COuld be that Silkypix sounds like a product trying to commercialise a demand for RAW editing, whereas Lightroom is the effort by a company with very strong ties to a photographic community taking their excellent quality RAW converter, and under the direction of professional photographers strip the features not needed, and add the features to make it the perfect suite.

Could also be something to do with the Nikon released a D300 and a D3 and Adobe pumped out a CameraRAW / Lightroom update a few weeks later, whereas Silkypix still doesn't support either, and their list of supported cameras seem to have a lot of asterixes next to them.

Could also be because Silkypix sounds like a toy whereas Lightroom is a creative play on the photography term Darkroom where people developed film.

Since this is your first post I am going to assume you're either spamming or affiliated to the company, if so best of luck to your enterprise I hope your marketing monkeys read this.
/Edit: A price, definitely sounds like spamming.


----------



## salexander867 (Dec 29, 2007)

Alexshowertsai said:


> why i use silkypix because it has 2 weeks free trial with full function...


 
2 weeks???  Lightroom has a 30 day free trial with full functionality. Sounds like you chose the wrong product if the free trial was the basis of your decision.


----------



## Alexshowertsai (Jan 2, 2008)

Garbz said:


> COuld be that Silkypix sounds like a product trying to commercialise a demand for RAW editing, whereas Lightroom is the effort by a company with very strong ties to a photographic community taking their excellent quality RAW converter, and under the direction of professional photographers strip the features not needed, and add the features to make it the perfect suite.
> 
> Could also be something to do with the Nikon released a D300 and a D3 and Adobe pumped out a CameraRAW / Lightroom update a few weeks later, whereas Silkypix still doesn't support either, and their list of supported cameras seem to have a lot of asterixes next to them.
> 
> ...


 

Thanks for Garbz's reply. But do you know what? You really hurt my feeling.
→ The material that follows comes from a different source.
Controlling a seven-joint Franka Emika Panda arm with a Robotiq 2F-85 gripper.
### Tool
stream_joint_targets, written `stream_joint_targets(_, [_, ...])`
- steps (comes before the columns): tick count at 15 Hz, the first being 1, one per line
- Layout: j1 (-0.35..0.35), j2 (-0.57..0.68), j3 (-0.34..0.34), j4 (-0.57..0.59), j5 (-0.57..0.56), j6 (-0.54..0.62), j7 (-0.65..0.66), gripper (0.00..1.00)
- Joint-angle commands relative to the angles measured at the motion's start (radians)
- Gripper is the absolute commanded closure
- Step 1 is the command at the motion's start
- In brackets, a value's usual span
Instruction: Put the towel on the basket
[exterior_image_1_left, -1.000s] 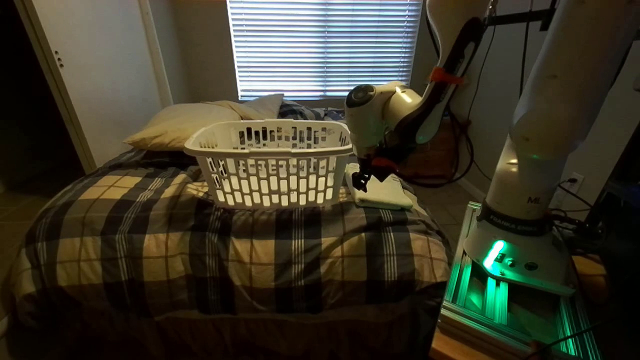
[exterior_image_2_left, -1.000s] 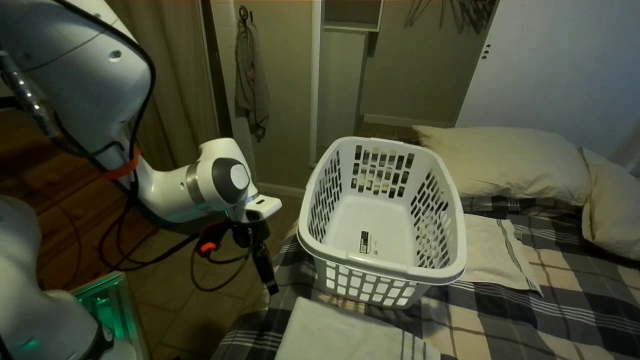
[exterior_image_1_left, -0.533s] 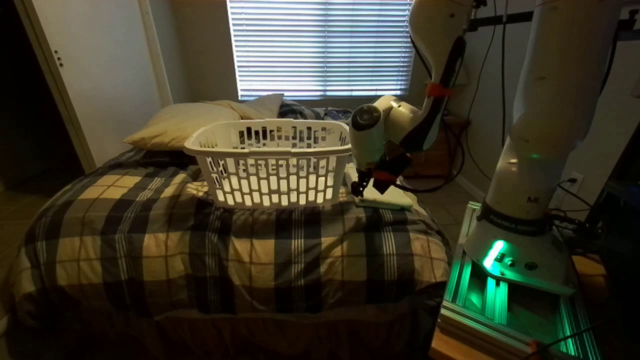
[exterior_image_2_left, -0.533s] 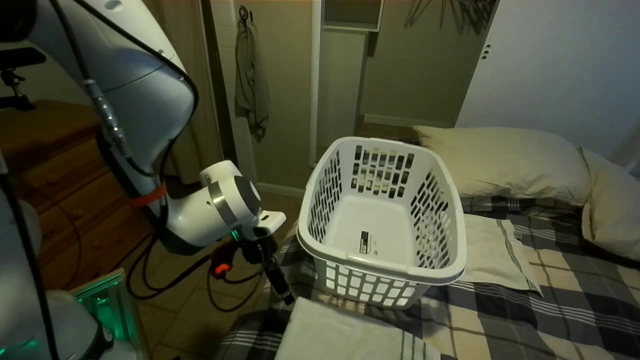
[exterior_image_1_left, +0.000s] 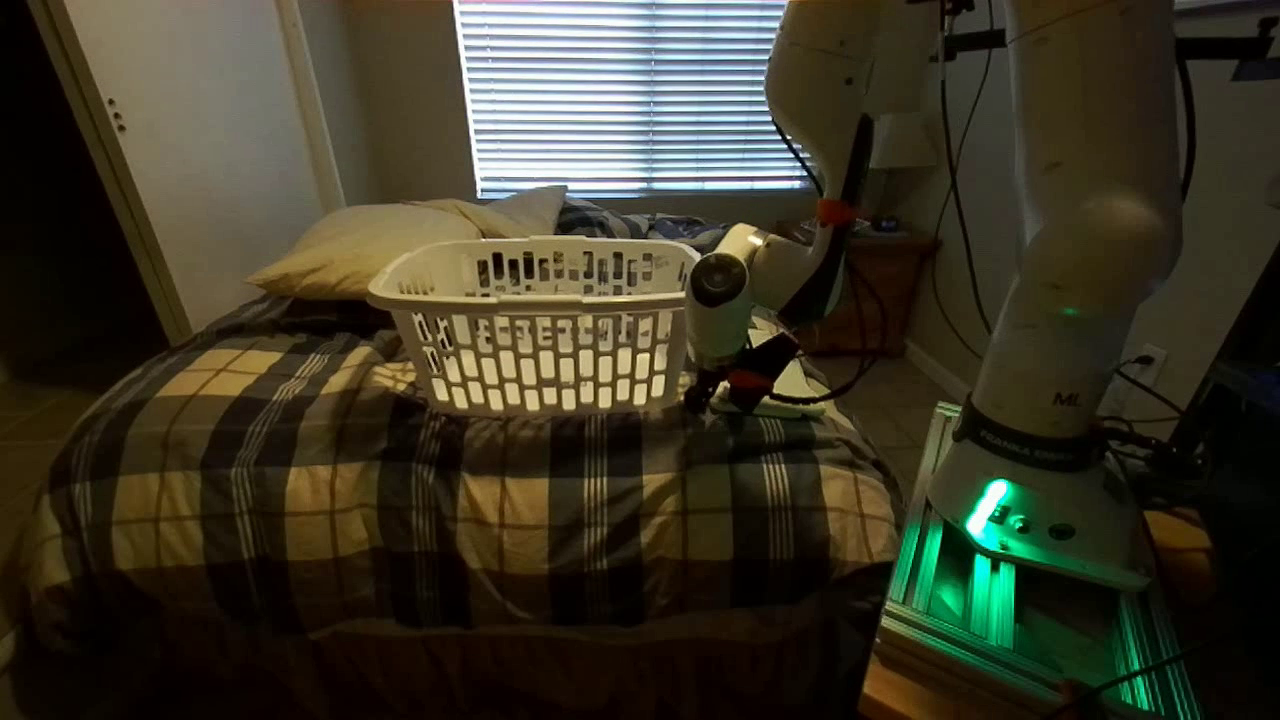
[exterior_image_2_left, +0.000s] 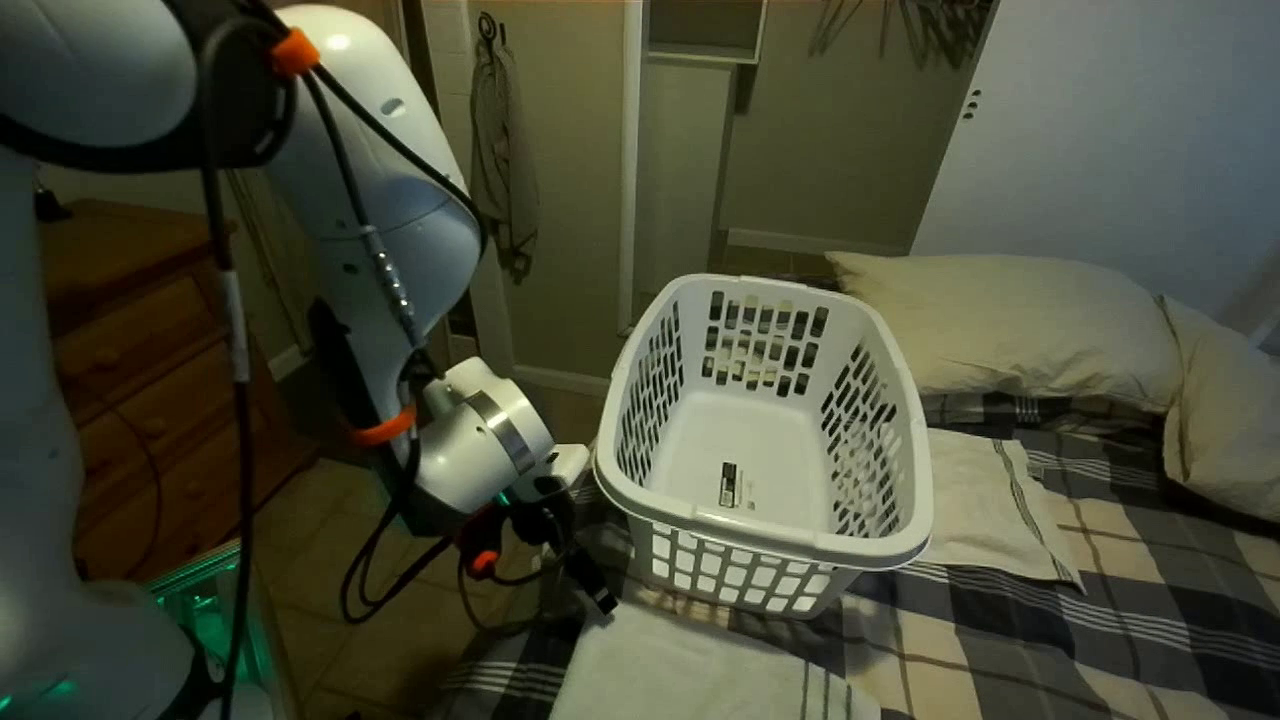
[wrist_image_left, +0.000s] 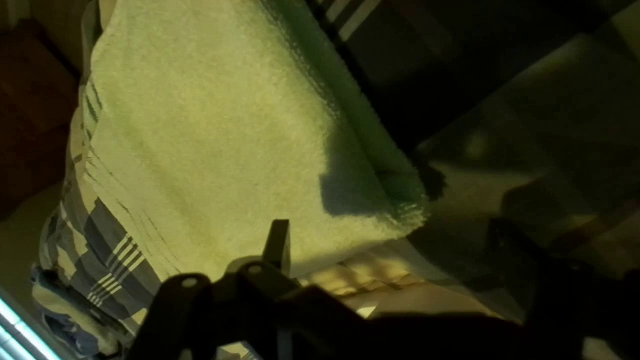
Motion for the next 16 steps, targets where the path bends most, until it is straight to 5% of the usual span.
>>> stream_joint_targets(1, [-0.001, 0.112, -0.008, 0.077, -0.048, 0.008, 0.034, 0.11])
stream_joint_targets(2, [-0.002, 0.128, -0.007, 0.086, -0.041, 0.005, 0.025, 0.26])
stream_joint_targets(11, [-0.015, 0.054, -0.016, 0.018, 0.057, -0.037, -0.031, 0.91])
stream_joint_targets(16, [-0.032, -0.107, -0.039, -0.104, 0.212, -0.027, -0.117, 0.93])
One of my friends recommended SilkyPix because it was bundled with his Panasonic Camera, 
And he seemed to be quite happy with it. I am just asking a question about this RAW converter, and your response is to immediately give me a sales pitch about Adobe Lightroom? And told me i am a "marketing monkey." I don&#8217;t think it is a good way to treat a newbie who just want to learn something.
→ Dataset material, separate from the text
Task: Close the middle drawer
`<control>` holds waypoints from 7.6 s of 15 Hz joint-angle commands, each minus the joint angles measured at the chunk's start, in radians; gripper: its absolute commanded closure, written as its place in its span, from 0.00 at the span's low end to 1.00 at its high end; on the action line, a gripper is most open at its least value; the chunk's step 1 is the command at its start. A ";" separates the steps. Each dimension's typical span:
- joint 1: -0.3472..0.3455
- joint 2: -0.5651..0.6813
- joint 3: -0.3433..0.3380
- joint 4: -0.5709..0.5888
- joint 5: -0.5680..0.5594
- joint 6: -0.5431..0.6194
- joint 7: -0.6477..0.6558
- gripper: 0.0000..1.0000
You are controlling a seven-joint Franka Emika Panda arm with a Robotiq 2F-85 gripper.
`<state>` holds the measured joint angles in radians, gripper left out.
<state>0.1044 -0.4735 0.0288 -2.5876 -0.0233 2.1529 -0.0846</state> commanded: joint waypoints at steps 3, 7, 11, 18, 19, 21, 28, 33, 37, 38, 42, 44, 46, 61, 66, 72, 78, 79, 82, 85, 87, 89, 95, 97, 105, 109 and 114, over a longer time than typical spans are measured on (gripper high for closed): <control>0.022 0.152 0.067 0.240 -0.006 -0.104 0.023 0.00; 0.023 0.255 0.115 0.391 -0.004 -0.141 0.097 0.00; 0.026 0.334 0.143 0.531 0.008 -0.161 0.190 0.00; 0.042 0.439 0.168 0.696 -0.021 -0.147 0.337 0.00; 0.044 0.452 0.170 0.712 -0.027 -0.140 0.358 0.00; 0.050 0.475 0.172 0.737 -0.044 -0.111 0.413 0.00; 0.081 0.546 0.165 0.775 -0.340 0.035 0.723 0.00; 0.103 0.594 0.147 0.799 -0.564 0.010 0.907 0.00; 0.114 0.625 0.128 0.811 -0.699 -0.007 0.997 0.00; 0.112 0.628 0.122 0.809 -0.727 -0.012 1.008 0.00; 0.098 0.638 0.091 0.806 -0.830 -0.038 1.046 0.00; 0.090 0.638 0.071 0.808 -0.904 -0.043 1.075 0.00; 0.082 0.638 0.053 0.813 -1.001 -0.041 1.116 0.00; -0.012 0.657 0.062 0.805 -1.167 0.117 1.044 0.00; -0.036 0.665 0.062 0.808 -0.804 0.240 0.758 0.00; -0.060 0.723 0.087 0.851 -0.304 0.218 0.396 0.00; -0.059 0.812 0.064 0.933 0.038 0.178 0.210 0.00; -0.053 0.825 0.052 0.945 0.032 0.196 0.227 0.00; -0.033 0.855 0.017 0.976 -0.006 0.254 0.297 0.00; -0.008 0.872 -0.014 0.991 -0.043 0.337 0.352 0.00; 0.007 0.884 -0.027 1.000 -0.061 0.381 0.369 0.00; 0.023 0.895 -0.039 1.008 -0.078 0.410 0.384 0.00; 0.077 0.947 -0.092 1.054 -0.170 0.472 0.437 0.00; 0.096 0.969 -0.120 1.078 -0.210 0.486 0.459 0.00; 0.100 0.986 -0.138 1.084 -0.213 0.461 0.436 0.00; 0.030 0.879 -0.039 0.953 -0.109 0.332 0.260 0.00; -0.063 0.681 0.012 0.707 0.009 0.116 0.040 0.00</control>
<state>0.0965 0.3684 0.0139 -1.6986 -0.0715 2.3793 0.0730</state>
Have you ever tried SILKYPIX yourself before? Have you compared the functionalities and results of SILKYPIX with other programs out there? Probably not&#8230;

You are claiming that the D3 and D300 are not supported by SILKYPIX, but I just checked on the website, and they are already supported, 
So it looks like you did not do your homework&#8230; 

Based on your feedback and biased response, I should assume that YOU are working or affiliated by Adobe. Your reply seems a copy/paste from Adobe website.
If i would say that to you, would you not feel hurt? If yes, think about what you wrote to me.

However, I still appreciate your time to give me a feedback. If you can give me more "real" experiences like "lightroom has 30 day free trail but silkypix doesn&#8217;t", 
it will have more contributions.

Thanks again


----------



## leopardforest (Jan 2, 2008)

First off grow up. You got you feelings hurt? 

Adobe has a great line of software that is used by millions so they have a valuable reputation. Some don't like lightroom because of some functions but it is a superb program and integrates well with PS.

Silkypix just sounds goofy. It is a program that is not known so people are hesitant to buy it when there is a program like lightroom that is guaranteed to work. 


So stop with the wining and complaining and ease off the """"quotes"""" it is annoying. 

And go here if you are a student


----------



## Garbz (Jan 2, 2008)

Sorry to hurt your feelings, but if you stick around on this forum long enough you'll soon see that someone asking about a product no one has heard of and comparing their performance to something that is widely used and more expensive in their first few posts is spam 99.9%. Congratulations on being the 1 in 1000 that wasn't.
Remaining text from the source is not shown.